Brief » In the entries that follow, find the line containing "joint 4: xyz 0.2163"; from there, copy every line exactly through the line containing "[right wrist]".

Collected data entries
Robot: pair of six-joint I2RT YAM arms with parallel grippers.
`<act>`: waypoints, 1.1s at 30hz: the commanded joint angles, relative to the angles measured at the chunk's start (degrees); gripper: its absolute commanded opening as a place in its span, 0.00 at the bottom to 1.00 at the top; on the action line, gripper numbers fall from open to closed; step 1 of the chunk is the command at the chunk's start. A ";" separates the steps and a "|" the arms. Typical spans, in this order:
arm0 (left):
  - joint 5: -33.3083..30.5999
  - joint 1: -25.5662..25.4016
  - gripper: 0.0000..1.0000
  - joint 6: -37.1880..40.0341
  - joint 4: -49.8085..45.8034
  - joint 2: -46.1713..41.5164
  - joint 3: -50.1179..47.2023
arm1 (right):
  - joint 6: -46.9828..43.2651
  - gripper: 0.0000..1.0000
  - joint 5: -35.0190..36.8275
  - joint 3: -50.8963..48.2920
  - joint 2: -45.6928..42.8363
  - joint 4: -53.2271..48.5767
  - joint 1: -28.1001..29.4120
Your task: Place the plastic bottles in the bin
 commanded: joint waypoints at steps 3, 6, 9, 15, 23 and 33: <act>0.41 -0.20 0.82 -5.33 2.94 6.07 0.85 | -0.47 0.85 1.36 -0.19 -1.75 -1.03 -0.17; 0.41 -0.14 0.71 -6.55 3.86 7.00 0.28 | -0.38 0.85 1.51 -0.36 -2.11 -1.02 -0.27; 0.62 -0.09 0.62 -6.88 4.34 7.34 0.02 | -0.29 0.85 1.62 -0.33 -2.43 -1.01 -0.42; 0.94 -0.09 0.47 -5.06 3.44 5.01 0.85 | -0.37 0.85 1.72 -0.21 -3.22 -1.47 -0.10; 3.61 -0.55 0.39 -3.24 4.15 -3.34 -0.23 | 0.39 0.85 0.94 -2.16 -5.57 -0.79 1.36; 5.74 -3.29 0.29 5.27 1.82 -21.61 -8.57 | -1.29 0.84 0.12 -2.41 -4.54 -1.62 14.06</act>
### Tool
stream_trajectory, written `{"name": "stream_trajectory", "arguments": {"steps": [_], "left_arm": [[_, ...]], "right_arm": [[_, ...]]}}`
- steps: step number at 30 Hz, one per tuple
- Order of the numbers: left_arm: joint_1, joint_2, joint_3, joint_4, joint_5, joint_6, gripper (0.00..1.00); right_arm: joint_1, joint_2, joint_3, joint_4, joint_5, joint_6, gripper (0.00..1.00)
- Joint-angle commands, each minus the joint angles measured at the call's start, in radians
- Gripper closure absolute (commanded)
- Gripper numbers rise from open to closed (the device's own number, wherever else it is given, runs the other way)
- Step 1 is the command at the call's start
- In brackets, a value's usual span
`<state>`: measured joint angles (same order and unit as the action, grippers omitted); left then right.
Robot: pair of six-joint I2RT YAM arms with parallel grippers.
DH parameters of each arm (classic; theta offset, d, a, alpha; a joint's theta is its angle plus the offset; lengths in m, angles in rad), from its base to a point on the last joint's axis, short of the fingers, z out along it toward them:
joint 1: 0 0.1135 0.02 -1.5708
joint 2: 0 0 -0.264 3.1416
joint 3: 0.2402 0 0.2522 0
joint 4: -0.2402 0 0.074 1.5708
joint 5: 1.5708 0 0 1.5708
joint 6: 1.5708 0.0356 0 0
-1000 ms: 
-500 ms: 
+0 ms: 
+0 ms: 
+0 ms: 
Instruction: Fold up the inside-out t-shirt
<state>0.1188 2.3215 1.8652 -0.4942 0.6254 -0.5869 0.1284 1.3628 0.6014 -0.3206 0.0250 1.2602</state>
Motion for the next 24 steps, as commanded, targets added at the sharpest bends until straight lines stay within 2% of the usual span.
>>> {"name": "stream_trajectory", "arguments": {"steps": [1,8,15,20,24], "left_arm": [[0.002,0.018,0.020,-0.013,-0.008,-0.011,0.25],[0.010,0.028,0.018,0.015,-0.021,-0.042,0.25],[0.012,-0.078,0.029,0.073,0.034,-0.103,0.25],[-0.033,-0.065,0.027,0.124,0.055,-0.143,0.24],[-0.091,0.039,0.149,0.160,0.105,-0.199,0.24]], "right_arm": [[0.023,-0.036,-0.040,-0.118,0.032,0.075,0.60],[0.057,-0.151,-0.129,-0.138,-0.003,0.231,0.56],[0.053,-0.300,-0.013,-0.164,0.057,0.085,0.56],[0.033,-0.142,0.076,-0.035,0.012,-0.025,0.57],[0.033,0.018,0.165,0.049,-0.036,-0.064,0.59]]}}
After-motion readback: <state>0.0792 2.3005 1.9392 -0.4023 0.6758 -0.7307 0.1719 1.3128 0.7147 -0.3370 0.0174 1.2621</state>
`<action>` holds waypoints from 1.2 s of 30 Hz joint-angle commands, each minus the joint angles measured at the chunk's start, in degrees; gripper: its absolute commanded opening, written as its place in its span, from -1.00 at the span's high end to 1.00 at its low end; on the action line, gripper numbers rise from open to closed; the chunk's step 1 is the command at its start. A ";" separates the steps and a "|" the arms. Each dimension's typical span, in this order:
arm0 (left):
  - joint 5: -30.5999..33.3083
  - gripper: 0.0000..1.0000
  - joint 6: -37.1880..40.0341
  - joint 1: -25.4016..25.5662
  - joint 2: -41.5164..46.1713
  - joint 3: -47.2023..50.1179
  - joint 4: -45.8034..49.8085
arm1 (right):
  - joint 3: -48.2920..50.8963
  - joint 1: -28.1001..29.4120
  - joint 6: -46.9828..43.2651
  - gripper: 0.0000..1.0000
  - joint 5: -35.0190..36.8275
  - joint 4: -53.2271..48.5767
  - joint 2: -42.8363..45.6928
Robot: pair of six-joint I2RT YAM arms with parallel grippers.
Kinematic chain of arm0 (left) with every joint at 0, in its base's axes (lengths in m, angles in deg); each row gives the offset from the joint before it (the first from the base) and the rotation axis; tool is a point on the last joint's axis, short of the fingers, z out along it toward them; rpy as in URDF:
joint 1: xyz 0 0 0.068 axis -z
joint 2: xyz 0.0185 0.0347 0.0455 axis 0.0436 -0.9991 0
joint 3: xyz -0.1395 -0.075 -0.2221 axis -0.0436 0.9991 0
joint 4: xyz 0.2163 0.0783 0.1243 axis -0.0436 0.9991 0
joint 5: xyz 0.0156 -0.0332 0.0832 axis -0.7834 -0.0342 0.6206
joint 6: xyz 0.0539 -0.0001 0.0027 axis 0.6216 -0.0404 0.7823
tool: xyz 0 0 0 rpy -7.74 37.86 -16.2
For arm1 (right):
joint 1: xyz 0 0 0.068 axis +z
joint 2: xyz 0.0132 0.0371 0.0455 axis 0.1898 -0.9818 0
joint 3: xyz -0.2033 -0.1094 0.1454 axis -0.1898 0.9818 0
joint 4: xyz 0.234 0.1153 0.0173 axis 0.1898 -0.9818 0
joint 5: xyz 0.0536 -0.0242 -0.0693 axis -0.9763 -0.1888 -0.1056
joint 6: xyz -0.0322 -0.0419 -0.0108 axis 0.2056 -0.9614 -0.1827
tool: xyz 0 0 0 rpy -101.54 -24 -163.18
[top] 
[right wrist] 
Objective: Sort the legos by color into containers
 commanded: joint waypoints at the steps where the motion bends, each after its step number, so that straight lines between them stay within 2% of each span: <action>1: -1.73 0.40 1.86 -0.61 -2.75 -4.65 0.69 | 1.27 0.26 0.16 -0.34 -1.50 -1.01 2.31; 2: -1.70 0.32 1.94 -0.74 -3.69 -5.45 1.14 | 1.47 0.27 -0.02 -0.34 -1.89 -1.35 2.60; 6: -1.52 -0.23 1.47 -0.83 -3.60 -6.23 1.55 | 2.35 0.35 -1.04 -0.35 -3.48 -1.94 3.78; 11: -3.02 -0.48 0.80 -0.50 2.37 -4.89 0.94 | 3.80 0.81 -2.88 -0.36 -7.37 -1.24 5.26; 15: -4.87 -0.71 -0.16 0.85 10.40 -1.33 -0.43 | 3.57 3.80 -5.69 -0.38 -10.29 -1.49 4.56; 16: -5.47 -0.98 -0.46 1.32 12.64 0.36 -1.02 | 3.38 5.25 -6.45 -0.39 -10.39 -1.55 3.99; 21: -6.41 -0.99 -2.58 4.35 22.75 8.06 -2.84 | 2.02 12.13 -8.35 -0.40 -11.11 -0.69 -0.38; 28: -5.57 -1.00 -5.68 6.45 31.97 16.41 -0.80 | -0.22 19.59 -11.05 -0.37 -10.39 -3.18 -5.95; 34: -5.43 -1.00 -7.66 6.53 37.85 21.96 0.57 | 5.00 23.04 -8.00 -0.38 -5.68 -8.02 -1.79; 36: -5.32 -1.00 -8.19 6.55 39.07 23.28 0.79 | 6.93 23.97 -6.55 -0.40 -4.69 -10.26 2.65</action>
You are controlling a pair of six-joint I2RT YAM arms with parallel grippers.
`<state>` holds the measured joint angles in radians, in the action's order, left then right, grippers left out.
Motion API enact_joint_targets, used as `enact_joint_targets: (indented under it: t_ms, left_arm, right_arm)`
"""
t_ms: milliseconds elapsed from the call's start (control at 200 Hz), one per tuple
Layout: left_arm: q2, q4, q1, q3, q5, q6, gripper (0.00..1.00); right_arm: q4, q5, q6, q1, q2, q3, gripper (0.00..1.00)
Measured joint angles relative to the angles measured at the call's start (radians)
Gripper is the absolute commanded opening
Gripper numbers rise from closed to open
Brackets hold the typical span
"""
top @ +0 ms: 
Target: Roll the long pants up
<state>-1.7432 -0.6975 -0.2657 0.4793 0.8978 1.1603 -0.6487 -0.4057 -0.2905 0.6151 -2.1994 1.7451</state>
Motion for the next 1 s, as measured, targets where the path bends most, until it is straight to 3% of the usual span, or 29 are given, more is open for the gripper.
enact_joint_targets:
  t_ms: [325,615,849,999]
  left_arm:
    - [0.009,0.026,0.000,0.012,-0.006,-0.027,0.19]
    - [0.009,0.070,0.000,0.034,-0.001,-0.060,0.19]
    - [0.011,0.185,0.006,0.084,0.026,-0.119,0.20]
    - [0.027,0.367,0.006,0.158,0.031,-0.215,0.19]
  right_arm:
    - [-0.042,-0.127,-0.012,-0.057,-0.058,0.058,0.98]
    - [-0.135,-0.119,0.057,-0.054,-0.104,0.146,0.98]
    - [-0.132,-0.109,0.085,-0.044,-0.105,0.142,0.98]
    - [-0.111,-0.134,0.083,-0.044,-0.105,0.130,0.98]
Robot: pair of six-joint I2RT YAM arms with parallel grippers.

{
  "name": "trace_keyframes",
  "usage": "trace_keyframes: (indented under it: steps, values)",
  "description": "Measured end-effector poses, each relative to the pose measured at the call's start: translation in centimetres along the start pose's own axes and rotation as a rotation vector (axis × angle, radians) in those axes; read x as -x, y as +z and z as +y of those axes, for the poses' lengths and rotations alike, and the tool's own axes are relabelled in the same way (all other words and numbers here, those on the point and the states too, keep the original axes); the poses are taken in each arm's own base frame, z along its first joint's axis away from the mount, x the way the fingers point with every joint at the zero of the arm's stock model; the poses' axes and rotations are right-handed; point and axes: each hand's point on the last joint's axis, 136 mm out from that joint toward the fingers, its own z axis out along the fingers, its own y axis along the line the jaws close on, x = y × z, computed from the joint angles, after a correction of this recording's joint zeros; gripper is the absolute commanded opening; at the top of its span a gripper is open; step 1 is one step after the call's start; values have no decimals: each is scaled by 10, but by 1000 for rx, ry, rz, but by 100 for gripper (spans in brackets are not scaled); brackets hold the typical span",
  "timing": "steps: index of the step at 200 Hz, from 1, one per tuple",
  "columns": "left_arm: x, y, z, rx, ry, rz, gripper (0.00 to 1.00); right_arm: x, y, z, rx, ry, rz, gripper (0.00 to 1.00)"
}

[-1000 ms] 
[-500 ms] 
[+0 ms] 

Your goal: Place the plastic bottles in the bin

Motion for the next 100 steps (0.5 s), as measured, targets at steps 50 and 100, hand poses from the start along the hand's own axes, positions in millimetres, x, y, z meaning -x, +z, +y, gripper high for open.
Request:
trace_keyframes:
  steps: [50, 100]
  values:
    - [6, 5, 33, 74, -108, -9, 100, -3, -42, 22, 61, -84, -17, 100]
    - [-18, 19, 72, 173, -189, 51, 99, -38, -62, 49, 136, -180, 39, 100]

Exercise output »
joint 4: xyz 0.2163 0.0783 0.1243 axis -0.0436 0.9991 0
joint 5: xyz 0.0156 -0.0332 0.0832 axis -0.7834 -0.0342 0.6206
joint 6: xyz 0.0539 -0.0001 0.0027 axis 0.6216 -0.0404 0.7823
tool: xyz 0 0 0 rpy -7.74 37.86 -16.2
For arm1 (right):
joint 1: xyz 0 0 0.068 axis +z
joint 2: xyz 0.0132 0.0371 0.0455 axis 0.1898 -0.9818 0
joint 3: xyz -0.2033 -0.1094 0.1454 axis -0.1898 0.9818 0
joint 4: xyz 0.234 0.1153 0.0173 axis 0.1898 -0.9818 0
joint 5: xyz 0.0536 -0.0242 -0.0693 axis -0.9763 -0.1888 -0.1056
joint 6: xyz -0.0322 -0.0419 -0.0108 axis 0.2056 -0.9614 -0.1827
tool: xyz 0 0 0 rpy -101.54 -24 -163.18
[top] 
[right wrist] 

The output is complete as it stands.